* [YOUR GOAL]: For the word "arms", return each line of the data in which it occurs.

--- STORED DATA ---

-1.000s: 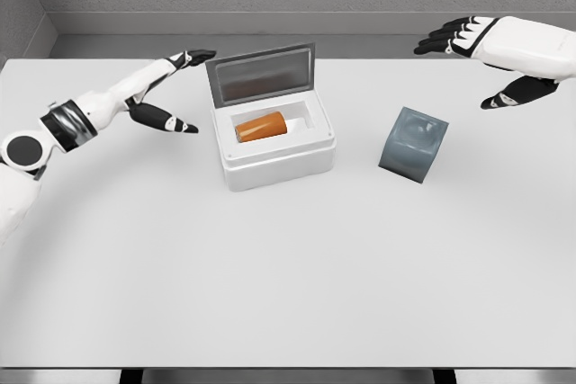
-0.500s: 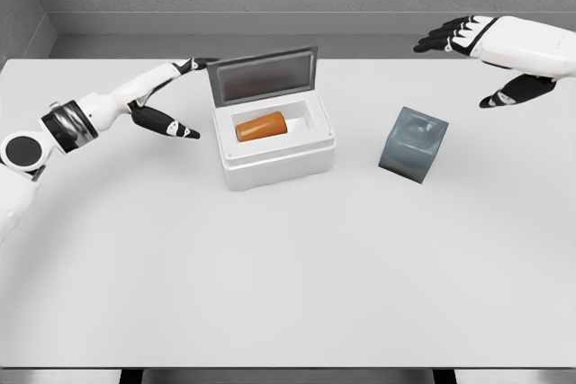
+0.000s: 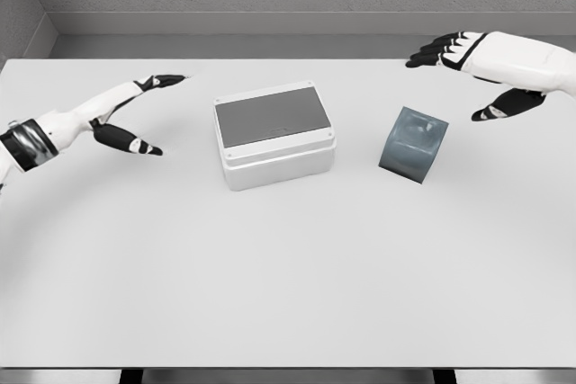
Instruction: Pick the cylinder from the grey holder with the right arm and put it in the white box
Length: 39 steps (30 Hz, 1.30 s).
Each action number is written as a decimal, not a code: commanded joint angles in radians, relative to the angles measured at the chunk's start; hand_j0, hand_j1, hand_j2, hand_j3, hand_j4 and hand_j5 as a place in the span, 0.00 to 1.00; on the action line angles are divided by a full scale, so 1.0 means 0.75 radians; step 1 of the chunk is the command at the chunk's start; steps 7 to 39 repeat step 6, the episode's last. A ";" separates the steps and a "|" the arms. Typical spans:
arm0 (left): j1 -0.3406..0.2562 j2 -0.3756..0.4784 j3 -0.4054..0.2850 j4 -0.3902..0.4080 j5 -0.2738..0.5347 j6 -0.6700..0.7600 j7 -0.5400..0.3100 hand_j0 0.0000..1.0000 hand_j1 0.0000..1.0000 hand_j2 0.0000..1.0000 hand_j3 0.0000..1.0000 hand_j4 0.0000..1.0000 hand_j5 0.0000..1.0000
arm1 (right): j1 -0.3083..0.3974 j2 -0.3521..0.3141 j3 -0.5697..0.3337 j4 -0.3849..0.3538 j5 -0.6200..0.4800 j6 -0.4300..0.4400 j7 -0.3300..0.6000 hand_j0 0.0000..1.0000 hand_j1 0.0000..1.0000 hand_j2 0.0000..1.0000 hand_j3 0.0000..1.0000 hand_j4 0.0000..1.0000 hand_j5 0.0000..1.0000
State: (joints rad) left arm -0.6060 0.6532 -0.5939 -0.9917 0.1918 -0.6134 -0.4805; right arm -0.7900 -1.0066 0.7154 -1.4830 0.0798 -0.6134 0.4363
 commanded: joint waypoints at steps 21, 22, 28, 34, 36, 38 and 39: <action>0.037 0.076 0.119 -0.003 0.020 0.003 -0.010 1.00 1.00 1.00 1.00 1.00 1.00 | 0.029 -0.016 0.003 -0.017 -0.008 0.003 -0.001 1.00 1.00 1.00 1.00 1.00 1.00; 0.037 0.076 0.119 -0.003 0.020 0.003 -0.010 1.00 1.00 1.00 1.00 1.00 1.00 | 0.029 -0.016 0.003 -0.017 -0.008 0.003 -0.001 1.00 1.00 1.00 1.00 1.00 1.00; 0.037 0.076 0.119 -0.003 0.020 0.003 -0.010 1.00 1.00 1.00 1.00 1.00 1.00 | 0.029 -0.016 0.003 -0.017 -0.008 0.003 -0.001 1.00 1.00 1.00 1.00 1.00 1.00; 0.037 0.076 0.119 -0.003 0.020 0.003 -0.010 1.00 1.00 1.00 1.00 1.00 1.00 | 0.029 -0.016 0.003 -0.017 -0.008 0.003 -0.001 1.00 1.00 1.00 1.00 1.00 1.00; 0.037 0.076 0.119 -0.003 0.020 0.003 -0.010 1.00 1.00 1.00 1.00 1.00 1.00 | 0.029 -0.016 0.003 -0.017 -0.008 0.003 -0.001 1.00 1.00 1.00 1.00 1.00 1.00; 0.037 0.076 0.119 -0.003 0.020 0.003 -0.010 1.00 1.00 1.00 1.00 1.00 1.00 | 0.029 -0.016 0.003 -0.017 -0.008 0.003 -0.001 1.00 1.00 1.00 1.00 1.00 1.00; 0.037 0.076 0.119 -0.003 0.020 0.003 -0.010 1.00 1.00 1.00 1.00 1.00 1.00 | 0.029 -0.016 0.003 -0.017 -0.008 0.003 -0.001 1.00 1.00 1.00 1.00 1.00 1.00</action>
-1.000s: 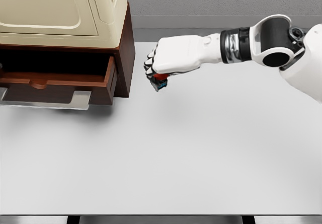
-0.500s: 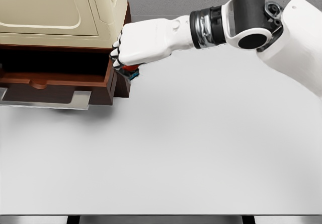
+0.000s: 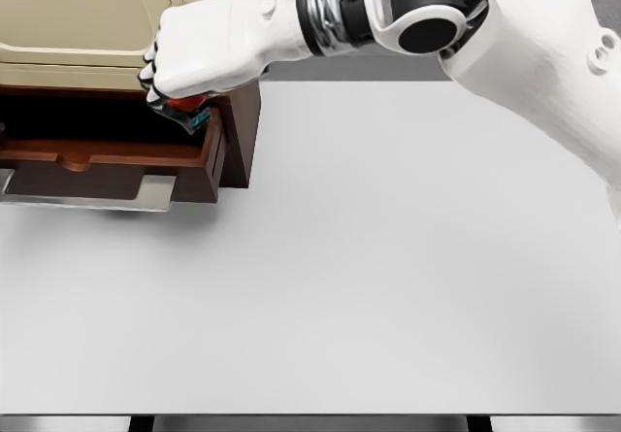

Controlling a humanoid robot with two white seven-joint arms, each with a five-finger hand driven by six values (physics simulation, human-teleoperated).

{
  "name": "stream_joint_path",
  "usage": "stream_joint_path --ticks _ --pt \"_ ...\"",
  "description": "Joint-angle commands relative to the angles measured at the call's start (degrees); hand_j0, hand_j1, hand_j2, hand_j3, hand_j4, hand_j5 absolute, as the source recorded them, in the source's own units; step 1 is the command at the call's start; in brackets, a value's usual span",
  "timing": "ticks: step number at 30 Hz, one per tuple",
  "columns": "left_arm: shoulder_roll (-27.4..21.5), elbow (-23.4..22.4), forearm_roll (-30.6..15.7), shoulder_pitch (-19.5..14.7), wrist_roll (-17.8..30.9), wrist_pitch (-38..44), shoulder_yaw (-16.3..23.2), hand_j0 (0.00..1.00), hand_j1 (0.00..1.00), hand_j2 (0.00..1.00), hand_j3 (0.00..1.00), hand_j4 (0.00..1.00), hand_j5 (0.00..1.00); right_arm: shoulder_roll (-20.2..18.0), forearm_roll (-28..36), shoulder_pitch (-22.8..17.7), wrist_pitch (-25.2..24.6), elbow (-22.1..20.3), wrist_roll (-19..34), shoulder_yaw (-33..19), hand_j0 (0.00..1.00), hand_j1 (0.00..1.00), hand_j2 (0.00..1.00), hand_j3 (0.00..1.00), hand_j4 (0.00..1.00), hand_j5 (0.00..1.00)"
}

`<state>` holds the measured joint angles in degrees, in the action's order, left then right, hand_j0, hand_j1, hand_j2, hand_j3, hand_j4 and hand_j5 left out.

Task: Open the cabinet drawer with left arm, and place a switch into the drawer with right arm

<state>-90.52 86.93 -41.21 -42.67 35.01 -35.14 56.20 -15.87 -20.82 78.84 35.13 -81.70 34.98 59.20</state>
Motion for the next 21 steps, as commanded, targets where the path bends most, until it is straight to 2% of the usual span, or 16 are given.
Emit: stream_joint_path --ticks 1,6,7,15,21 --pt "0.0 0.0 -0.4 0.0 0.0 0.1 0.0 1.0 1.0 1.0 1.0 1.0 1.0 2.1 0.3 0.2 -0.1 2.0 0.0 0.6 0.35 0.35 0.35 0.35 0.35 0.35" --pt "0.0 0.0 -0.4 -0.1 0.0 0.1 0.0 1.0 1.0 1.0 1.0 1.0 1.0 7.6 0.3 1.2 -0.1 9.6 0.0 0.7 0.35 0.35 0.35 0.35 0.35 0.35" --pt "0.0 0.0 -0.4 -0.1 0.0 0.1 0.0 1.0 1.0 1.0 1.0 1.0 1.0 7.8 0.3 1.2 -0.1 10.8 0.0 0.7 0.35 0.35 0.35 0.35 0.35 0.35" --pt "0.1 0.0 -0.4 -0.1 0.0 0.1 0.0 1.0 1.0 1.0 1.0 1.0 1.0 11.5 0.3 2.3 -0.1 17.2 0.0 3.1 0.35 0.35 0.35 0.35 0.35 0.35" --pt "0.1 0.0 -0.4 -0.1 0.0 0.1 0.0 1.0 1.0 1.0 1.0 1.0 1.0 12.9 0.2 2.5 -0.1 19.1 0.0 3.8 0.36 0.36 0.36 0.36 0.36 0.36"
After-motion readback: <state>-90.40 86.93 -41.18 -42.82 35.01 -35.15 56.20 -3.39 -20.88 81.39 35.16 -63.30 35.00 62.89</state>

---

* [COMPLETED TASK]:
Each action number is written as a decimal, not a code: commanded joint angles in radians, relative to the angles measured at the chunk's start; hand_j0, hand_j1, hand_j2, hand_j3, hand_j4 and hand_j5 as a place in the span, 0.00 to 1.00; on the action line angles are divided by a full scale, so 1.0 means 0.75 radians; step 1 of the chunk is the command at the chunk's start; steps 7 to 39 repeat step 6, the episode's last. A ";" separates the steps and a "|" the arms. Typical spans:
Controlling a humanoid robot with two white seven-joint arms, each with a five-finger hand driven by six values (physics simulation, human-teleoperated).

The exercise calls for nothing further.